Burberry says taking share in a tough market
LONDON (Reuters) - British luxury goods group Burberry met forecasts with a 4 percent fall in first-quarter underlying revenues and said on Wednesday it was taking market share in a tough trading environment.
The 153-year-old maker of raincoats and handbags said sales were strong in Britain and South Korea, helped by weaker currencies, but remained down in the United States and Spain.
Finance director Stacey Cartwright told reporters it was too early to talk of a recovery, but she was encouraged retailers were being more disciplined with promotions and by demand for Burberry's newer areas of focus, such as shoes, childrenswear, leather and denim.
"We think (we're gaining market share) almost everywhere ... particularly in the U.S.," she said.
Revenues rose 8 percent year-on-year to 229 million pounds ($373 million) in the three months to June 30, but were down 4 percent at constant exchange rates. Forecasts ranged from 218-239 million pounds in a Reuters poll of seven analysts.
Retailers have been hit hard by a global economic downturn and while there have been signs of stabilization, a recovery is by no means assured.
Swedish fashion chain Hennes & Mauritz, which has coped better than most in the downturn thanks to its focus on low prices, reported on Wednesday a bigger-than-expected 5 percent drop in same-store sales for June.

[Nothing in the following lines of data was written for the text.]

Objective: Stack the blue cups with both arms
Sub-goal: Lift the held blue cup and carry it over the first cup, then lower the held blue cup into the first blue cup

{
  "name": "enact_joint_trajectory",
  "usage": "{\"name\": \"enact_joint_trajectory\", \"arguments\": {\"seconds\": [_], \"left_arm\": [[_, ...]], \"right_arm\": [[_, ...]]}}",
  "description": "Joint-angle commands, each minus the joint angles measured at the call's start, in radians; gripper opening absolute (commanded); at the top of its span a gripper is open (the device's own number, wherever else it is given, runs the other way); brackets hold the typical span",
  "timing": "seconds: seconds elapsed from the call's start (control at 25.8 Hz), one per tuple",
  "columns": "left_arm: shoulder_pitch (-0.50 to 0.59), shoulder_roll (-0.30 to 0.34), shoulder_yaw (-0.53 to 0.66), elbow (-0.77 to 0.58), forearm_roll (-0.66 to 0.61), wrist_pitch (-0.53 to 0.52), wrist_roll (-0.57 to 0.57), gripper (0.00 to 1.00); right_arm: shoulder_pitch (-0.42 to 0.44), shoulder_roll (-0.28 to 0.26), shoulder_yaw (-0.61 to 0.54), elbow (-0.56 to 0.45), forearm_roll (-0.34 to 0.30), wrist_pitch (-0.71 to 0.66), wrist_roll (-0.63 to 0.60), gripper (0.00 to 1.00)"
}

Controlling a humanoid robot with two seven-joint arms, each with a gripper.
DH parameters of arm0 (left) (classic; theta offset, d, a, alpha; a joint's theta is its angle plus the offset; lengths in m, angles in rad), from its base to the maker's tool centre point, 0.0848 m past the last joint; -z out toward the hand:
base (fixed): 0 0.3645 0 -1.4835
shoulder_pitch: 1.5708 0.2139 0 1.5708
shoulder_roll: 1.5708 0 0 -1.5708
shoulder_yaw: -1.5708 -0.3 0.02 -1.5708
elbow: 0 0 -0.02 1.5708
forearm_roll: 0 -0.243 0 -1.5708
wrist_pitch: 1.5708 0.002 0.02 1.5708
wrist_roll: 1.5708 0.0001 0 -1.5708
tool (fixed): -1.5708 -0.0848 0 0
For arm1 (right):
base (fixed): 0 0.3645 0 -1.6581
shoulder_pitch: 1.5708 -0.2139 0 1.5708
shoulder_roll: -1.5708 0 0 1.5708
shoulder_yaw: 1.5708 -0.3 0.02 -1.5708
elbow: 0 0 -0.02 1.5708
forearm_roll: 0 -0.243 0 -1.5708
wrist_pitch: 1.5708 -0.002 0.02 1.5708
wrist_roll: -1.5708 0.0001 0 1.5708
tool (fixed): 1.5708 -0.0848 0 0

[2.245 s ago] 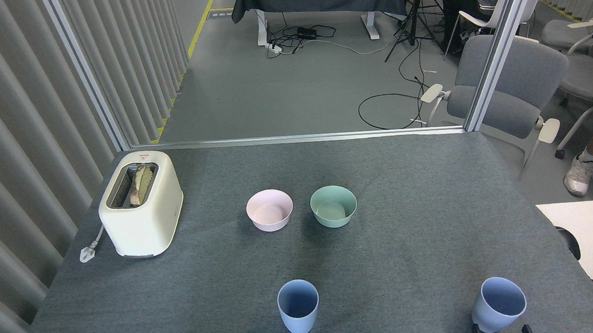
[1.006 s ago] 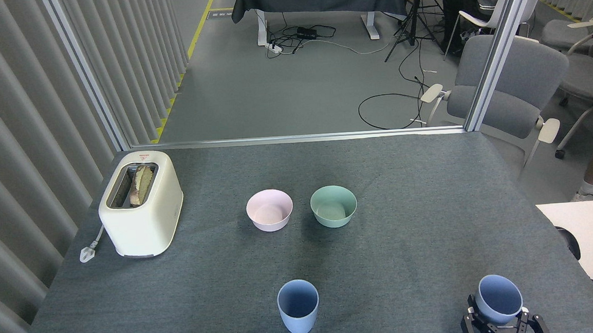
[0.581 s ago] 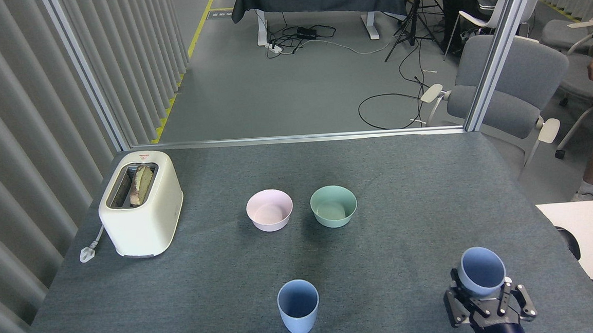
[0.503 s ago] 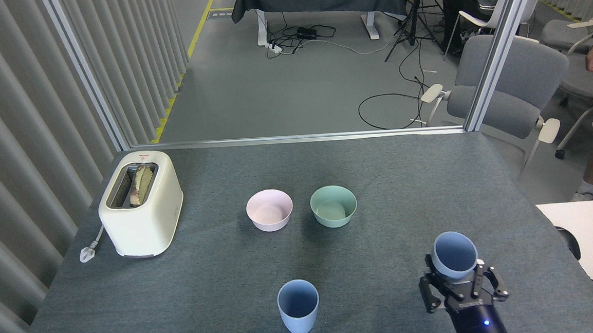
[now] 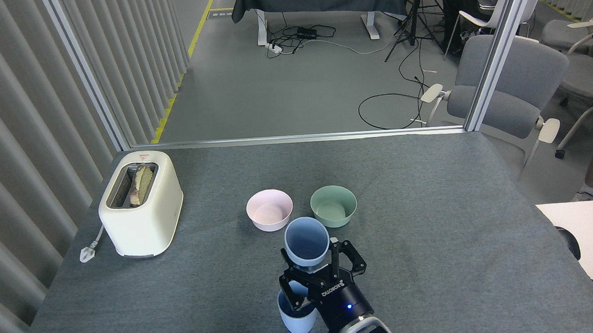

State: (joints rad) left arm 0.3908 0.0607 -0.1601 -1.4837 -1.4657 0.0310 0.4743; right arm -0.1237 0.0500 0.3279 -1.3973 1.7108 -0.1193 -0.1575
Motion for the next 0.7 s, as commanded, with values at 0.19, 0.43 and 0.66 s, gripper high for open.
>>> {"name": "enact_joint_trajectory", "arguments": {"seconds": [0.19,0.43,0.66], "left_arm": [[-0.004,-0.001,-0.001,0.002,0.001,-0.003,0.0,1.0],[-0.003,-0.001,-0.001,0.003,0.001,-0.002,0.0,1.0],[-0.003,0.001,0.001,0.002,0.001,-0.002,0.0,1.0]], "right_arm": [[0.067,0.033,0.085,-0.014,0.05,-0.002,0.012,0.71],[0.092,0.025,0.083,-0.015,0.05,0.003,0.01,0.72],[0.113,0.007,0.066,-0.061,0.046,0.001,0.004,0.72]]}}
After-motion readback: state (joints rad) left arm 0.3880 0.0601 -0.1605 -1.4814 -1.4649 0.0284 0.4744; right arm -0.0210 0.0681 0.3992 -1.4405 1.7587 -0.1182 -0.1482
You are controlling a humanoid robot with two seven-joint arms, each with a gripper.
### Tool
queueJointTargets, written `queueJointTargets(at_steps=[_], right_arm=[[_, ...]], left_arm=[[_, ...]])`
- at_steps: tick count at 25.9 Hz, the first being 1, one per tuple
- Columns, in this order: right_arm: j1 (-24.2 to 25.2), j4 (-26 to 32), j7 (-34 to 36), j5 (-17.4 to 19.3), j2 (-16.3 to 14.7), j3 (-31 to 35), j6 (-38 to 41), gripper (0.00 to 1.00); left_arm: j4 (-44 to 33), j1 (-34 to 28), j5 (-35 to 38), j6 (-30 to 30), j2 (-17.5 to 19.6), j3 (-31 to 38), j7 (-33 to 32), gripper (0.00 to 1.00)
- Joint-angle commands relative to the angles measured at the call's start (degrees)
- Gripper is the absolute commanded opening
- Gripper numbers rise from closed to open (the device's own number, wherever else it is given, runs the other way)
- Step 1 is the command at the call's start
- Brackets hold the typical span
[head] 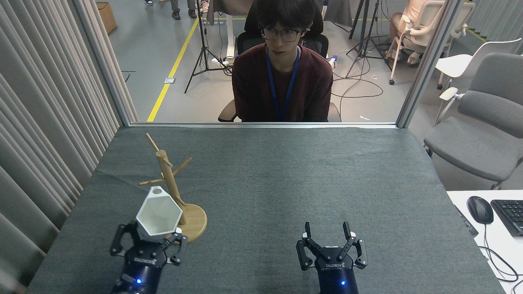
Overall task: Hang cup on storage rack
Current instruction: 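Hook the cup handle onto a peg of the wooden stand with left gripper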
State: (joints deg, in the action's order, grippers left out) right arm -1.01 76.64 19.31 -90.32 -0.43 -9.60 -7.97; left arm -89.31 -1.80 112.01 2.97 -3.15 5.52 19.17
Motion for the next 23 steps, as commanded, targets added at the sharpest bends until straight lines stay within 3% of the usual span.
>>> queueJointTargets(at_steps=[1, 6, 20, 23], right_arm=[[-0.3, -0.1, -0.1, -0.4, 0.3, -0.2, 0.5, 0.98], [-0.4, -0.1, -0.1, -0.5, 0.3, -0.9, 0.5, 0.98], [0.1, 0.0, -0.1, -0.2, 0.0, -0.9, 0.6, 0.98], [0.1, 0.0, -0.1, -0.2, 0.0, -0.8, 0.6, 0.98]], left_arm=[[0.6, 4.7, 8.1, -0.4, 0.5, 5.8, 1.1, 0.53], [5.7, 8.7, 12.5, -3.1, 0.4, 6.3, 1.1, 0.53], [11.8, 10.2, 17.5, -4.7, -1.1, 6.1, 1.2, 0.54], [12.6, 10.2, 17.5, -4.9, -1.2, 5.9, 1.2, 0.58]])
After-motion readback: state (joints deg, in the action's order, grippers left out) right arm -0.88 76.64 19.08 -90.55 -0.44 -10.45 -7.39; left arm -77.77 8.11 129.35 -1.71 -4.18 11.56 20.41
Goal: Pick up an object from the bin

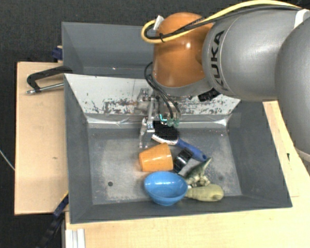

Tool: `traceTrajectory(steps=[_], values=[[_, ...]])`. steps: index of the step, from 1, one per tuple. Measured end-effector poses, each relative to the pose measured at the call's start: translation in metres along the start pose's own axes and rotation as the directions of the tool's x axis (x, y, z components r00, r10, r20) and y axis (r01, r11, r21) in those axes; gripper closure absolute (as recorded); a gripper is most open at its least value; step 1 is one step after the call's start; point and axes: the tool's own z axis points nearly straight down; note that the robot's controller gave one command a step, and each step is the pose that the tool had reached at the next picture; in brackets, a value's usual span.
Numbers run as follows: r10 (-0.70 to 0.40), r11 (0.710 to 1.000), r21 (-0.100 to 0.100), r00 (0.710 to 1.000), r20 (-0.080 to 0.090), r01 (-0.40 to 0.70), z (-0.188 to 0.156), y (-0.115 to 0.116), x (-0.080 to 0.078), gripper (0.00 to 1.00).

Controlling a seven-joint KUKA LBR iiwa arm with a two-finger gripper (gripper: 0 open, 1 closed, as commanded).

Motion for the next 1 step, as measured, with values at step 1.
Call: traceTrajectory(steps=[1], values=[[-0.230, 0.973, 0.000, 0.973, 0.020, 0.230, 0.1045, -0.0655, -0.0023, 0.00]])
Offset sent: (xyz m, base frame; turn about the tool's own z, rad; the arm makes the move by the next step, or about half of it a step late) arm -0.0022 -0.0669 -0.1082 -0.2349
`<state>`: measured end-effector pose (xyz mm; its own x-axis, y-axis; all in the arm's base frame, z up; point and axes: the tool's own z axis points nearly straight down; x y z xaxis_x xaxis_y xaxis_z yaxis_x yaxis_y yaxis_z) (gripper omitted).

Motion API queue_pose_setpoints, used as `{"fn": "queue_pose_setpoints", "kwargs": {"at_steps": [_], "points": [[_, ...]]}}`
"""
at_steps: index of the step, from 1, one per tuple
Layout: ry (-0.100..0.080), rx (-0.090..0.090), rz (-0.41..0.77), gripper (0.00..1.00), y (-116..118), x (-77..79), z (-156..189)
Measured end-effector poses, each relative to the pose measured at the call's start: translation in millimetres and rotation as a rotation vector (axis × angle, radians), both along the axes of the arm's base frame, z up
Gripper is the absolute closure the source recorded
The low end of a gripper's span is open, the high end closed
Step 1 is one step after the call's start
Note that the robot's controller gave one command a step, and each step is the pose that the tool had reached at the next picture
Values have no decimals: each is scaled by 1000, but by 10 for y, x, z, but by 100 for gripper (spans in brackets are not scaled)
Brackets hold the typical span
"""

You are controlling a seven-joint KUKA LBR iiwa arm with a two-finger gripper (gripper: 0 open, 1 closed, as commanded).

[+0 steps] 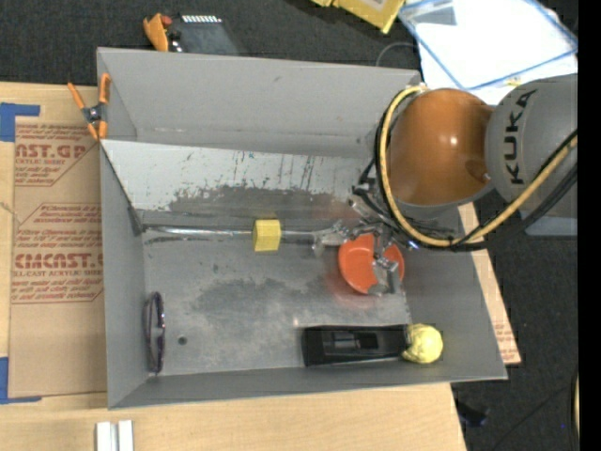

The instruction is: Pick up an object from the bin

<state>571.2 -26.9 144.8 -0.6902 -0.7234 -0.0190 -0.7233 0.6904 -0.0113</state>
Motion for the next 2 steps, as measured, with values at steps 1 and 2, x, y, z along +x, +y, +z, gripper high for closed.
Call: {"fn": "queue_pose_setpoints", "kwargs": {"at_steps": [1, 2], "points": [[-2, -2, 94, 0, -274, -126, -375], [-6, -4, 220, 0, 6, 72, -263]]}}
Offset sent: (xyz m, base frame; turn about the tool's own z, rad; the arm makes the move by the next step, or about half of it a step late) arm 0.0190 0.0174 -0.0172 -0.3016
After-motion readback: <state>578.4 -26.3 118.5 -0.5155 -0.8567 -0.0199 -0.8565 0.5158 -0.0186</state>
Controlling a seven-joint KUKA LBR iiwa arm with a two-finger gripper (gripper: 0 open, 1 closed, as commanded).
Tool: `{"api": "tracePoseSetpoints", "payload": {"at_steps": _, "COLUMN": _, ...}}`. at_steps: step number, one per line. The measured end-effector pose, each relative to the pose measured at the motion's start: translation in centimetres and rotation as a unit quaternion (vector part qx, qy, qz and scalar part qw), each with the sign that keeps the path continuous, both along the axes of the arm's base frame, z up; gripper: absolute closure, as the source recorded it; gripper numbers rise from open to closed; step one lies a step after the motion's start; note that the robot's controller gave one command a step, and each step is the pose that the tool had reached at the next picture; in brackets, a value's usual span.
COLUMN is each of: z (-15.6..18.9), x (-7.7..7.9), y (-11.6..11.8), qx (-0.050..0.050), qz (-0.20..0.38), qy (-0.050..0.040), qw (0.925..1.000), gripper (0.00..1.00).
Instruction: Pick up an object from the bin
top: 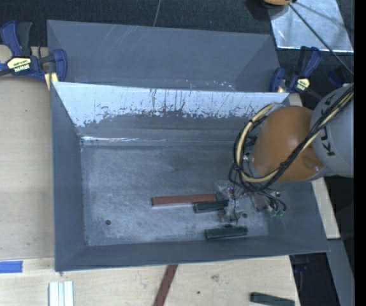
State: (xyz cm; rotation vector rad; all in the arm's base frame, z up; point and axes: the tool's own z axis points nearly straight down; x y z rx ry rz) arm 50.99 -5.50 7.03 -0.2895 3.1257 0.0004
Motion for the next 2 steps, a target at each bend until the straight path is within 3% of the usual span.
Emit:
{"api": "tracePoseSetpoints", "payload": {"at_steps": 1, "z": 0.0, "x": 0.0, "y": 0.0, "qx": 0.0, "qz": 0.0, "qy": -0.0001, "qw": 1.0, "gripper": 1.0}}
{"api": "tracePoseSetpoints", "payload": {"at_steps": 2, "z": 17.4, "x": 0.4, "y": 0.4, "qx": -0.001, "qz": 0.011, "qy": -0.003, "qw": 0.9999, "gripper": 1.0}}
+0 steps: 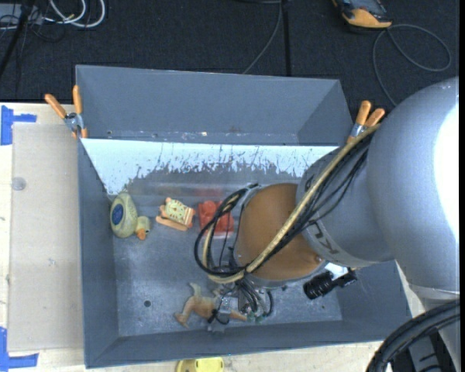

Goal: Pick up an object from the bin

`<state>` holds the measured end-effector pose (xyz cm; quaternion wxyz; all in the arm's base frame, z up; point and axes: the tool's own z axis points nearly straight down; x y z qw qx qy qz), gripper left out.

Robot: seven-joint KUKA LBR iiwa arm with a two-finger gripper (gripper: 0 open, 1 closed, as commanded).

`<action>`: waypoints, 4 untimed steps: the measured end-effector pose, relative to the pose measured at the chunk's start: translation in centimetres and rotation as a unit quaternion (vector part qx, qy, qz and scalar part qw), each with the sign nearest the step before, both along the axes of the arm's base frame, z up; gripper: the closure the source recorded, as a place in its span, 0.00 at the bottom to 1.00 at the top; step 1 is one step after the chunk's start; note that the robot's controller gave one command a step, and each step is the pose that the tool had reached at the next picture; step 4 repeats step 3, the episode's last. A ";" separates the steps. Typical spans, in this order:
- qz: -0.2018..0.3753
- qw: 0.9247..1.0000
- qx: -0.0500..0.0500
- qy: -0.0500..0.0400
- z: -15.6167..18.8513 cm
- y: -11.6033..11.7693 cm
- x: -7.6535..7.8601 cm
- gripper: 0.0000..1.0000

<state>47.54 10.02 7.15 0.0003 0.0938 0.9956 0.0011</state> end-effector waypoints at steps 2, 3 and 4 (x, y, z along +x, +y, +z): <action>-0.001 1.000 0.000 0.001 0.4 0.0 -0.1 1.00; -0.001 1.000 -0.001 0.002 1.4 -0.1 -0.1 1.00; -0.001 1.000 -0.001 0.002 1.4 -0.1 -0.1 1.00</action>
Offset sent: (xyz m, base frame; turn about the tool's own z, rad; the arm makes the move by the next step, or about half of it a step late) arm -0.0001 -0.0001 0.0360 0.0000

Burberry, known for its camel, red and black check pattern, responded quickly to the recession by slashing costs and around 800 jobs, or about 15 percent of its workforce.
After plunging as much as 70 percent last year, its shares have outperformed the DJ Stoxx personal and household goods index by 100 percent this year.
At 0745 GMT, Burberry stock was down 1.8 percent at 418.25 pence, lagging a 1.2 percent rise on Britain's FTSE mid-cap index.
Credit Suisse analysts said the first-quarter performance was slightly better than expected, but noted the share's strong recent performance and kept a "neutral" rating on the stock.
Cartwright said she did not expect analysts to change full-year forecasts following the trading update.
Burberry, which makes about two thirds of revenues from its retail outlets, said first-quarter retail sales rose an underlying 12 percent to 148 million pounds, helped by new openings and a better-than-expected flat performance in comparable store sales.
Double-digit percentage gains in European and Asian markets were led by Britain and South Korea, where weaker currencies have been attracting tourists and persuading domestic shoppers to stay at home.
This was offset, however, by double-digit percentage declines in the United States and Spain.
Burberry trades from 118 retail stores, 253 concessions, 47 outlets, 84 franchise stores and the Internet in over 25 countries.
Wholesale revenues dropped an underlying 28 percent, due partly to lower orders from customers and also to Burberry's previously announced decision to close its underperforming Thomas Burberry brand in Spain. The firm kept its forecast for a first-half fall of 25 percent in underlying wholesale revenues.
Licensing revenues fell an underlying 3 percent. The group forecasts a 10-15 percent drop in full-year licensing revenues.